__ENTRIES SUPPLIED__.
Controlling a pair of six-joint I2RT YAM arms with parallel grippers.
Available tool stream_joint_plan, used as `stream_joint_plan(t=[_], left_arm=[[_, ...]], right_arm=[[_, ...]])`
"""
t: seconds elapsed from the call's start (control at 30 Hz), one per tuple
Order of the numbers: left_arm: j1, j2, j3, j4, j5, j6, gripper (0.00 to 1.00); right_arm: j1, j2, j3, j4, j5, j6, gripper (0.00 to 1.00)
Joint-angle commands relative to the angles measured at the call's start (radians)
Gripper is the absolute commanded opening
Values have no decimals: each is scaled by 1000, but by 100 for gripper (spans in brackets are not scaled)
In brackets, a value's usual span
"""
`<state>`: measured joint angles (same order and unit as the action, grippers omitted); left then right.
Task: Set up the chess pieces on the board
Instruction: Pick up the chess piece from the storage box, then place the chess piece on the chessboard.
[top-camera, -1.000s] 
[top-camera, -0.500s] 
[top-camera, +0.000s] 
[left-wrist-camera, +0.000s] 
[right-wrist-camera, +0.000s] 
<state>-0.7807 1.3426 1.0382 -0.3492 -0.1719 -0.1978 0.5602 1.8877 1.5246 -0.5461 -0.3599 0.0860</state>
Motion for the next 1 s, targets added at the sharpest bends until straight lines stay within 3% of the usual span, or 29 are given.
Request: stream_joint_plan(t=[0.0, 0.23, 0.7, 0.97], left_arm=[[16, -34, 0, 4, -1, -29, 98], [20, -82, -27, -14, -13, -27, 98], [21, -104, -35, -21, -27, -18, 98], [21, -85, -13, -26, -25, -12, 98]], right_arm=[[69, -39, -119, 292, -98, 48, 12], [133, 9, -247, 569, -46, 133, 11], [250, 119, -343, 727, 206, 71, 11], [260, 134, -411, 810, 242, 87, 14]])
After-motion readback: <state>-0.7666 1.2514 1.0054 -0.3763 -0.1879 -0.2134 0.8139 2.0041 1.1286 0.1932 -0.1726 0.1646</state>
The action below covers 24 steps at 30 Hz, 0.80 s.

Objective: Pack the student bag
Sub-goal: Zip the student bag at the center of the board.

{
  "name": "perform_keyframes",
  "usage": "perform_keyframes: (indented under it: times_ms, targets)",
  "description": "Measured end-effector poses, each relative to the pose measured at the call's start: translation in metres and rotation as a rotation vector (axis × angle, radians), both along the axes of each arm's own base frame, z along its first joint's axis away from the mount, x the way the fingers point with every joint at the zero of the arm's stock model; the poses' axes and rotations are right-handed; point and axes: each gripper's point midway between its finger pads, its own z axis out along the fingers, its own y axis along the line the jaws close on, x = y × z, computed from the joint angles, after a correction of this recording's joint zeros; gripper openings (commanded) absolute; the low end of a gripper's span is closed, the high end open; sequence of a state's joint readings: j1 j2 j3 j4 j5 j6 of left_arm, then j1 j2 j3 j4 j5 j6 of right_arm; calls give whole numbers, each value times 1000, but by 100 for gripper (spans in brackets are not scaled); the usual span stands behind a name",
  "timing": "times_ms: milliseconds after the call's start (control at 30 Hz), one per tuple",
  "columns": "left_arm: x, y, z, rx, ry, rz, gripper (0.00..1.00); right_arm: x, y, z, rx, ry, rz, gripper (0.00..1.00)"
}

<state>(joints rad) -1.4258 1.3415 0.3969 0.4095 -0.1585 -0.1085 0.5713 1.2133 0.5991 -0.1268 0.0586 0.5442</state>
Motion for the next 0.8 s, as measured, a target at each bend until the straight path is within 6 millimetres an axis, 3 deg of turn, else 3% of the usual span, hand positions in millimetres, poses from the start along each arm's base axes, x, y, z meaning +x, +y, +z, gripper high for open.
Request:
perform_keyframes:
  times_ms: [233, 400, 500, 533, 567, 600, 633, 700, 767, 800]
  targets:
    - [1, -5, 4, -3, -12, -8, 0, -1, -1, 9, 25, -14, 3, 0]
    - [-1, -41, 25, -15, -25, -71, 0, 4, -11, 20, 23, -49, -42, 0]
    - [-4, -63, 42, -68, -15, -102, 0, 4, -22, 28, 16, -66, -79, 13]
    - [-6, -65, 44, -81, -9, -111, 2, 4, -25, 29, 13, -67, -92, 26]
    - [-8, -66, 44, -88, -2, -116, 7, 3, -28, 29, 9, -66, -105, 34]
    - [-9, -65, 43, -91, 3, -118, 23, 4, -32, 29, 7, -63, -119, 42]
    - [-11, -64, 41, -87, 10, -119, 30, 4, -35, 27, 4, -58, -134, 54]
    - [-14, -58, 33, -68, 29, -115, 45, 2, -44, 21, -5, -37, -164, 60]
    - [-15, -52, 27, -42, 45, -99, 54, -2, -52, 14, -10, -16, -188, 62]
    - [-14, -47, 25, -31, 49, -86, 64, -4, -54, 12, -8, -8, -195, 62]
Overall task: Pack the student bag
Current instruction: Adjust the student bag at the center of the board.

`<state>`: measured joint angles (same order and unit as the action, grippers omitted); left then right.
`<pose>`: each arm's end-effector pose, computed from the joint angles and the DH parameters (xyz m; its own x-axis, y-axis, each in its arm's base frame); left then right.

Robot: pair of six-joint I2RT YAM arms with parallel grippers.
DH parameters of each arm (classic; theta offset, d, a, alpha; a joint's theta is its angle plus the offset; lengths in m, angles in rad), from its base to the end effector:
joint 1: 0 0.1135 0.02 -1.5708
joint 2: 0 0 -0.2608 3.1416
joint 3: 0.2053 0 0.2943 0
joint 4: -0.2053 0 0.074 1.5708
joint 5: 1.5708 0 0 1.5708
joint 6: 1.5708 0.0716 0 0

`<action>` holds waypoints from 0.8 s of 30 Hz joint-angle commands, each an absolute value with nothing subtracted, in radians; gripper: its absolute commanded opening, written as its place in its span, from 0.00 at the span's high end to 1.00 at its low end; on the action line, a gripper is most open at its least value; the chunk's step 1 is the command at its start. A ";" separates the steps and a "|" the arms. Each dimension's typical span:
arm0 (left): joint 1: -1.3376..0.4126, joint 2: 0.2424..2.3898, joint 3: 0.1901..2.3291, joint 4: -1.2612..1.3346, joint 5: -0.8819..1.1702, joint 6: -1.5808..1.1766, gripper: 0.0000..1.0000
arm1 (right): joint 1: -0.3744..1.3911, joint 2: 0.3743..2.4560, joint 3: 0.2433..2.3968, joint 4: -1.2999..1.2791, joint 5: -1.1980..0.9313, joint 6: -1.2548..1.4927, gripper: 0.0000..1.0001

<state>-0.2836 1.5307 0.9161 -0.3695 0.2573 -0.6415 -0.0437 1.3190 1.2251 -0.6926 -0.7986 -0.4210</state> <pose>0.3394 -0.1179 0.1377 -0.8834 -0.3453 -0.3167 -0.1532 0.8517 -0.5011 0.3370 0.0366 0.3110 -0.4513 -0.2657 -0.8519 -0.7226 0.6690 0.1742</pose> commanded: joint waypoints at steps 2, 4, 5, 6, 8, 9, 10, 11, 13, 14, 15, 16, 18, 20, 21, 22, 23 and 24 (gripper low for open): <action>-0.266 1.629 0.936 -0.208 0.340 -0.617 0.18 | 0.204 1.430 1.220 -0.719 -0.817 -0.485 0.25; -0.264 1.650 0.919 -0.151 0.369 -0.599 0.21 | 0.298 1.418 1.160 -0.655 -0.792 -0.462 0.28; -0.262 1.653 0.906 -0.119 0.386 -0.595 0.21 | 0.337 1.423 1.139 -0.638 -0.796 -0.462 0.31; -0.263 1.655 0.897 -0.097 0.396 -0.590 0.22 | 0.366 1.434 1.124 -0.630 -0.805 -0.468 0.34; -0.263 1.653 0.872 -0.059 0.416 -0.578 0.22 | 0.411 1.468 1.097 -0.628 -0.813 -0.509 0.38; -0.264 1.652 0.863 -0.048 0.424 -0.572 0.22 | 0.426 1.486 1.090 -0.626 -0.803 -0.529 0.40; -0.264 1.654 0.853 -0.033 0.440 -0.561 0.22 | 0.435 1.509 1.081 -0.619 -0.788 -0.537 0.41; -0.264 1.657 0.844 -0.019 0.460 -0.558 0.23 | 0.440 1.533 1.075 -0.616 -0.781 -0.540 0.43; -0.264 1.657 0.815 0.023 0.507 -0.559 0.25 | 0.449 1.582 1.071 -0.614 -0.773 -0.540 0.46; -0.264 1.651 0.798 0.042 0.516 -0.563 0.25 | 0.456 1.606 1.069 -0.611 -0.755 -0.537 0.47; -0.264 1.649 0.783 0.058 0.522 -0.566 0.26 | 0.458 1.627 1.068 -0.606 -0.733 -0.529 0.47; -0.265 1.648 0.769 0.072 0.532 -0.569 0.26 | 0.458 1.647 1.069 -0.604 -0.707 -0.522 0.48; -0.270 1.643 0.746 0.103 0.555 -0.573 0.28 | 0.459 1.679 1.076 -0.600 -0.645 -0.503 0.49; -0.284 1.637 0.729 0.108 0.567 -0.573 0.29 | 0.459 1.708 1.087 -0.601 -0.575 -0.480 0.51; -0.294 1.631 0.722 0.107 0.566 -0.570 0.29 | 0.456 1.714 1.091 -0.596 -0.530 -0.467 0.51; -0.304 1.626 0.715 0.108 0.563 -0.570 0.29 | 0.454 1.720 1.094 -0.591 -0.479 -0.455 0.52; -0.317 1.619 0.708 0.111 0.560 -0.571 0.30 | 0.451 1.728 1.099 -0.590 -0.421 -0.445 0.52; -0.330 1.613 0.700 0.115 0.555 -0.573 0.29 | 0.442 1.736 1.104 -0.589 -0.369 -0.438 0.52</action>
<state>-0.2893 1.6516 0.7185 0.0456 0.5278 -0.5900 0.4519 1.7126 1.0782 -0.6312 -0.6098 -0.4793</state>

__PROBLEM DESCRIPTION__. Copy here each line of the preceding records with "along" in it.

__RESULT__.
  "description": "Measured end-effector poses, each relative to the pose measured at the call's start: translation in metres and rotation as a rotation vector (axis × angle, radians), both along the axes of each arm's own base frame, z along its first joint's axis away from the mount, x the way the fingers point with every joint at the zero of the arm's stock model; the poses' axes and rotations are right-handed; point and axes: each gripper's point midway between its finger pads, its own z axis out along the fingers, its own y axis along the line the jaws close on, x = y × z, computed from the joint angles, after a correction of this recording's joint zeros; gripper openings (commanded) absolute; the low end of a gripper's span is closed, the high end open; sequence of a state's joint readings: j1 j2 j3 j4 j5 j6 of left_arm, then j1 j2 j3 j4 j5 j6 of right_arm; calls give whole numbers, each value times 1000, but by 100 for gripper (spans in brackets are not scaled); the usual span stands behind a name",
Motion for the next 0.8 s, as measured, a target at each bend until the straight path is within 6 millimetres an axis, 3 deg of turn, else 3% of the usual span, hand positions in millimetres, poses from the start along each arm's base axes, x, y, z meaning +x, +y, +z, gripper high for open.

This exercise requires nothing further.